Kate Larsen, director of economic research firm Rhodium Group, said the Trump administration’s justifications for unraveling climate change policies are symptomatic of its broader governing principles.
“A decision we make today is narrowly focused on the impacts to myself and my immediate neighbor in the next week, but you’re not taking into account impacts next year and the following year to yourself, your neighbor, the entire community,” she said.
Environmental experts are also scrutinizing the auto rule proposal, released earlier this month, which would freeze the Obama administration’s aggressive fuel economy standards after 2020 and dial back EPA greenhouse gas rules to match.
The EPA and DOT’s National Highway Traffic Safety Administration argued that the freeze would save billions of dollars in costs. Critics say the administration overestimated compliance costs of the Obama-era auto targets by as much as fourfold, which could significantly tip the cost-benefit analysis in their favor. Another claim that the Trump rollback would save more than 1,000 lives per year — yielding benefits of $77 billion — has also drawn skepticism.
On Tuesday, EPA released a June memo that showed agency staff criticizing a number of “unrealistic” aspects of NHTSA’s modeling. They disagreed with the proposal’s fatality figures, with EPA staff estimating deaths would increase slightly under the freeze. And they thought the rule overestimated compliance costs and the time needed to recoup those costs in fuel savings, all factors that boosted benefits and lowered costs for the proposed freeze. Both EPA and NHTSA dismissed the memo as only one part of a complex review process.
The administration and industry groups have blasted the Obama administration’s use of “co-benefits” — the benefits in improved health or reduced pollution that arise even when they’re not the primary aim of a regulation. (One example: Cutting coal plants’ carbon dioxide pollution under the power plant regulation would not do much directly to improve people’s health, but it would reduce smog.) But Donahue argued that Trump’s regulators sometimes lean on co-benefits to help build the case for their rollbacks.
For example, NHTSA’s modeling credits changes in consumer behavior as the overwhelming factor behind all the lives that the Trump administration contends its auto rollback would save. The agencies argue that under the previous Obama rule, drivers would be more likely to remain in older, more dangerous cars than purchase more expensive, safer ones.
That “would seem to be a co-benefits argument, since the EPA doesn’t have, and NHTSA doesn’t have, the authority to regulate used cars,” said Donahue, who called the paradox “sort of entertaining.”
Counting co-benefits is a long-standing practice for federal regulators, but energy industry groups and Republican state officials grew incensed by the Obama administration’s use of it to justify major regulations.

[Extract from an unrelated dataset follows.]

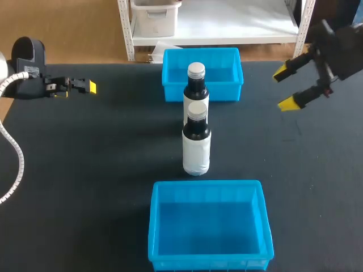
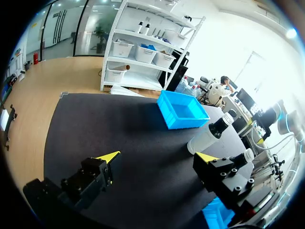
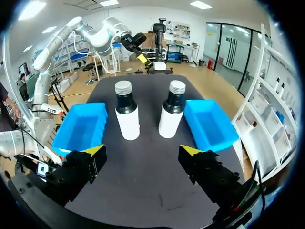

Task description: Pick up the bottle, and place it in the far bin if it is heavy, or in the near bin if it is light.

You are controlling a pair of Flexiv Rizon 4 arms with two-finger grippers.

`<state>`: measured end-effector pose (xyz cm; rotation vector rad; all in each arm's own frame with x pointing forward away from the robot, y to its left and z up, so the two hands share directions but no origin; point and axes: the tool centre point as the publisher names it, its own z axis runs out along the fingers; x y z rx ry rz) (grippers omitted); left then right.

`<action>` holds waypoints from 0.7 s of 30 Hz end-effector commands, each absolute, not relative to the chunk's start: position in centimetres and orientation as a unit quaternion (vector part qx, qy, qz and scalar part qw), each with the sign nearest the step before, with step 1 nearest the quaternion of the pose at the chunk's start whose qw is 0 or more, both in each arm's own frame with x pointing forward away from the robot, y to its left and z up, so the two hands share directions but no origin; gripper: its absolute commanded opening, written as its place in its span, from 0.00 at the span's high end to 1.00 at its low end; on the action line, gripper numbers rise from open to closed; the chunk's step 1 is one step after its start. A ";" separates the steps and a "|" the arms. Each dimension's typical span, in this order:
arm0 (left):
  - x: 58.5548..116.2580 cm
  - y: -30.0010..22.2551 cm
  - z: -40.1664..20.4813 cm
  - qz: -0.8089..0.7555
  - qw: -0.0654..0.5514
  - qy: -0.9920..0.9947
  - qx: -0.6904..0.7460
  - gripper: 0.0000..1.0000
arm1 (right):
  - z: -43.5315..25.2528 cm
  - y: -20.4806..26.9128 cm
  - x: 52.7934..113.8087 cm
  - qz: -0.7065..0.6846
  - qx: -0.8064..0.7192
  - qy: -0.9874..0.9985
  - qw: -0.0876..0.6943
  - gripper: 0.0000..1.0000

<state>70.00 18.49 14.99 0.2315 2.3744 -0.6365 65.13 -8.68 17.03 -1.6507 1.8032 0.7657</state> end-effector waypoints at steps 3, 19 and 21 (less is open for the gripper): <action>70.0 18.5 15.0 -0.243 0.330 0.908 0.088 0.00 | 15.9 -5.0 63.2 0.287 -0.623 0.669 0.288 0.00; 70.0 18.5 15.0 -0.243 0.330 0.908 0.088 0.00 | 12.9 2.1 60.9 0.320 -0.634 0.645 0.283 0.00; 70.0 18.5 15.0 -0.243 0.330 0.908 0.088 0.00 | 12.8 2.6 61.0 0.322 -0.633 0.644 0.284 0.00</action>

“The co-benefits thing has ballooned into the biggest scandal in environmental regulation,” said the conservative Competitive Enterprise Institute’s Myron Ebell, who led Trump’s post-election transition team at EPA. “You get very small direct benefits, but you make up, essentially, a lot of co-benefits.”
Still, he contended that the EPA’s withdrawal of Obama’s power plant rule would eliminate a huge amount of costs in the coming years, saying Obama’s regulation represented “just the first emissions cuts.”
“There were going to be more beyond that if the Obama administration had been succeeded by the Clinton administration,” Ebell said. He added: “By cutting it off in the way that they’re doing, we’re avoiding immense future costs.”